TRY IT: Return only that part of the material below which starts with the line containing "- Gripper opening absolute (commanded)" and goes on through the line containing "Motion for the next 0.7", restated exactly.

(EXERCISE DATA)

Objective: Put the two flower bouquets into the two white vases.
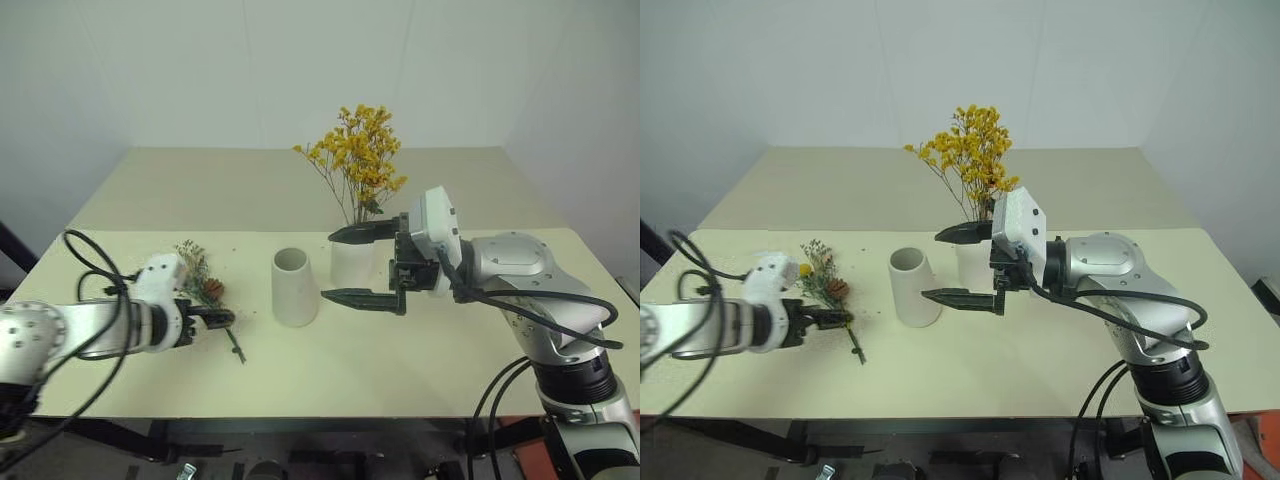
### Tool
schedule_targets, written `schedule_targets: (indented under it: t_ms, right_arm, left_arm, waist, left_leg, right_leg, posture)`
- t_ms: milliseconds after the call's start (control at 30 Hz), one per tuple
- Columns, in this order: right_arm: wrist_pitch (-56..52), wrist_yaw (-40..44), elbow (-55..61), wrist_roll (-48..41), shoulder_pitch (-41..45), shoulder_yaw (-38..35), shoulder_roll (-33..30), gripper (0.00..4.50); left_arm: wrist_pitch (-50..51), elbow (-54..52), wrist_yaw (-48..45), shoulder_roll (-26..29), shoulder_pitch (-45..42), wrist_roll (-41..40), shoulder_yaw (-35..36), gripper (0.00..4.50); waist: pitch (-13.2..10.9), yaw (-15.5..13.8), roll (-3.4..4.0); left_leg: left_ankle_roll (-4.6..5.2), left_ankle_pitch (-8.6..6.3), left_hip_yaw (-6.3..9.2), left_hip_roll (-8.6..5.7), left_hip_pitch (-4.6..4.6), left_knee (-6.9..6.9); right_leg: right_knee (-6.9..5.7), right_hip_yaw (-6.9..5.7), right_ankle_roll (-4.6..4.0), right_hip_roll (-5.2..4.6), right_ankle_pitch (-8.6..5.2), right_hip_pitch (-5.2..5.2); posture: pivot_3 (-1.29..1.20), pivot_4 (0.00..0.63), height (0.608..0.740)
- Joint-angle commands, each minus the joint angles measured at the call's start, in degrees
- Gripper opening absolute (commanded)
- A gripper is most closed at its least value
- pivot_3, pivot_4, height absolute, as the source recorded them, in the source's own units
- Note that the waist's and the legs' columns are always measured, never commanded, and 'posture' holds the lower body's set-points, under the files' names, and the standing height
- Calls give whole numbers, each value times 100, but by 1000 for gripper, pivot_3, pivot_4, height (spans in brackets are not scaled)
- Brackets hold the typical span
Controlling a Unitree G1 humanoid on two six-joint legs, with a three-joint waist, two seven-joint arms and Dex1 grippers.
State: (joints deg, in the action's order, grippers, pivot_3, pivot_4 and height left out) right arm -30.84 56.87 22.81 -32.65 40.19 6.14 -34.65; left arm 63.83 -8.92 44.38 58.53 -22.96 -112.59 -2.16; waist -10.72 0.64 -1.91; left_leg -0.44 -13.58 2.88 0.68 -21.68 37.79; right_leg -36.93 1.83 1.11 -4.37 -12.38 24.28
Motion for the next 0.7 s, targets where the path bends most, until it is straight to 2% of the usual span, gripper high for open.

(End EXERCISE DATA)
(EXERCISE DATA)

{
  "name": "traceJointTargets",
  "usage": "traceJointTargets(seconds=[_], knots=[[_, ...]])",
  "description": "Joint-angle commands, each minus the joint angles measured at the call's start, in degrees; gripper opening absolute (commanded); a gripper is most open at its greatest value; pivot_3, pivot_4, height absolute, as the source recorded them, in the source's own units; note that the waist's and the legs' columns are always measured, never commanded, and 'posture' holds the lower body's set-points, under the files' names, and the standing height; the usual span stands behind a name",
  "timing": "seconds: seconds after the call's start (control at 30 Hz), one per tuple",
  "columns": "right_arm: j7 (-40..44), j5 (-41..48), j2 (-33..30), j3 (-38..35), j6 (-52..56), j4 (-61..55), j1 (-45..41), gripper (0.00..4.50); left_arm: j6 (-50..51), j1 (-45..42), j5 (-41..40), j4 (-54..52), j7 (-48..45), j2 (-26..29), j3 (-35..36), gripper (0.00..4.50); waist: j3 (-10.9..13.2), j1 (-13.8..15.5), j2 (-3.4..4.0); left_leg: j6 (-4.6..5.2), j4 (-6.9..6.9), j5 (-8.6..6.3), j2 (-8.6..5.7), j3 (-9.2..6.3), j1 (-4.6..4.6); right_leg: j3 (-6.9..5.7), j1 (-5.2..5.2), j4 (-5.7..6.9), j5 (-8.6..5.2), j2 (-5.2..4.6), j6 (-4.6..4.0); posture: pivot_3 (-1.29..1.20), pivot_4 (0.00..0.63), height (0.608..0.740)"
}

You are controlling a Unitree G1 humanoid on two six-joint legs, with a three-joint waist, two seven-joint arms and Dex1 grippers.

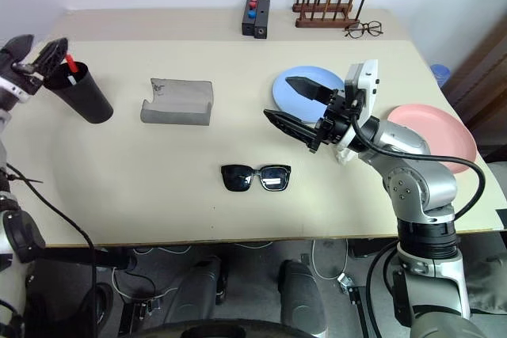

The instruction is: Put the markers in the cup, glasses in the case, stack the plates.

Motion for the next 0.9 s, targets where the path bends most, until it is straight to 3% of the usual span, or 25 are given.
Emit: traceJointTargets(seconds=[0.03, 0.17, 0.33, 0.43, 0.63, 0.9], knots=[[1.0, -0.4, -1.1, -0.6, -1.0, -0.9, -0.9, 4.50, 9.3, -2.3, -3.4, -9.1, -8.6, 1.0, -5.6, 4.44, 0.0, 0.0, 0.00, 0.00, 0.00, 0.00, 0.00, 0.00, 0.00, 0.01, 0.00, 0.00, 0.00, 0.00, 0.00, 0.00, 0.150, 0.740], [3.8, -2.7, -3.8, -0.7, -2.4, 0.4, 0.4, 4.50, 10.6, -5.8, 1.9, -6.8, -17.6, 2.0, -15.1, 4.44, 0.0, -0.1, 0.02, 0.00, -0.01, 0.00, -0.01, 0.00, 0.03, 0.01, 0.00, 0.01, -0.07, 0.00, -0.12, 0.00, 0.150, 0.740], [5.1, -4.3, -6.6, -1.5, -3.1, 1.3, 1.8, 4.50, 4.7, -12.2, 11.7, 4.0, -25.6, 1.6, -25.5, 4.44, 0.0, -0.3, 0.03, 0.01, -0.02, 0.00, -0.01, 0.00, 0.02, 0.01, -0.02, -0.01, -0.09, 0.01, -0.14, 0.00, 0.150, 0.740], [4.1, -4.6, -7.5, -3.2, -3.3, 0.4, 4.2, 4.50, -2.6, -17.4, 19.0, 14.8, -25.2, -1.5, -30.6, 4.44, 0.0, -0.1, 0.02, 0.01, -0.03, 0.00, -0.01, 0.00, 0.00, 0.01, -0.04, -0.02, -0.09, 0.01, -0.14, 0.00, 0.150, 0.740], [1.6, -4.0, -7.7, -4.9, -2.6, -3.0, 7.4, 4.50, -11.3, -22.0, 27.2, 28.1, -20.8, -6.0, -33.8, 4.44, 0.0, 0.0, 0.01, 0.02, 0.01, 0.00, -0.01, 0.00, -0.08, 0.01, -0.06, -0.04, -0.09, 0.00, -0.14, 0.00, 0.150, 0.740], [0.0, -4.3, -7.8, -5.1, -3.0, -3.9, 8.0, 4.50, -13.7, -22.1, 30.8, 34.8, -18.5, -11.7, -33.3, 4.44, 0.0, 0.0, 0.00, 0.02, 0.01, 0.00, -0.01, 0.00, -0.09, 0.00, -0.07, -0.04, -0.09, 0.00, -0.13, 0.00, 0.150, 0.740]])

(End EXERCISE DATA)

TASK SOLUTION:
- Gripper opening absolute (commanded)
- A gripper is most closed at its least value
- pivot_3, pivot_4, height absolute, as the source recorded them, in the source's own units
- Note that the waist's and the legs' columns are always measured, never commanded, and 'posture' holds the lower body's set-points, under the files' names, and the standing height
- Calls give whole numbers, each value times 100, but by 1000 for gripper, pivot_3, pivot_4, height (spans in brackets are not scaled)
- Brackets hold the typical span
Controlling a Unitree G1 humanoid on two six-joint legs, with a three-joint waist, two seven-joint arms and Dex1 grippers.
State: (joints deg, in the action's order, grippers, pivot_3, pivot_4 and height left out) right arm -30.84 56.87 22.81 -32.65 40.19 6.14 -34.65; left arm 63.83 -8.92 44.38 58.53 -22.96 -112.59 -2.16; waist -10.72 0.64 -1.91; left_leg -0.44 -13.58 2.88 0.68 -21.68 37.79; right_leg -36.93 1.83 1.11 -4.37 -12.38 24.28
Motion for the next 0.7 s, targets where the path bends most, until it is straight to 2% of the usual span, gripper high for open.

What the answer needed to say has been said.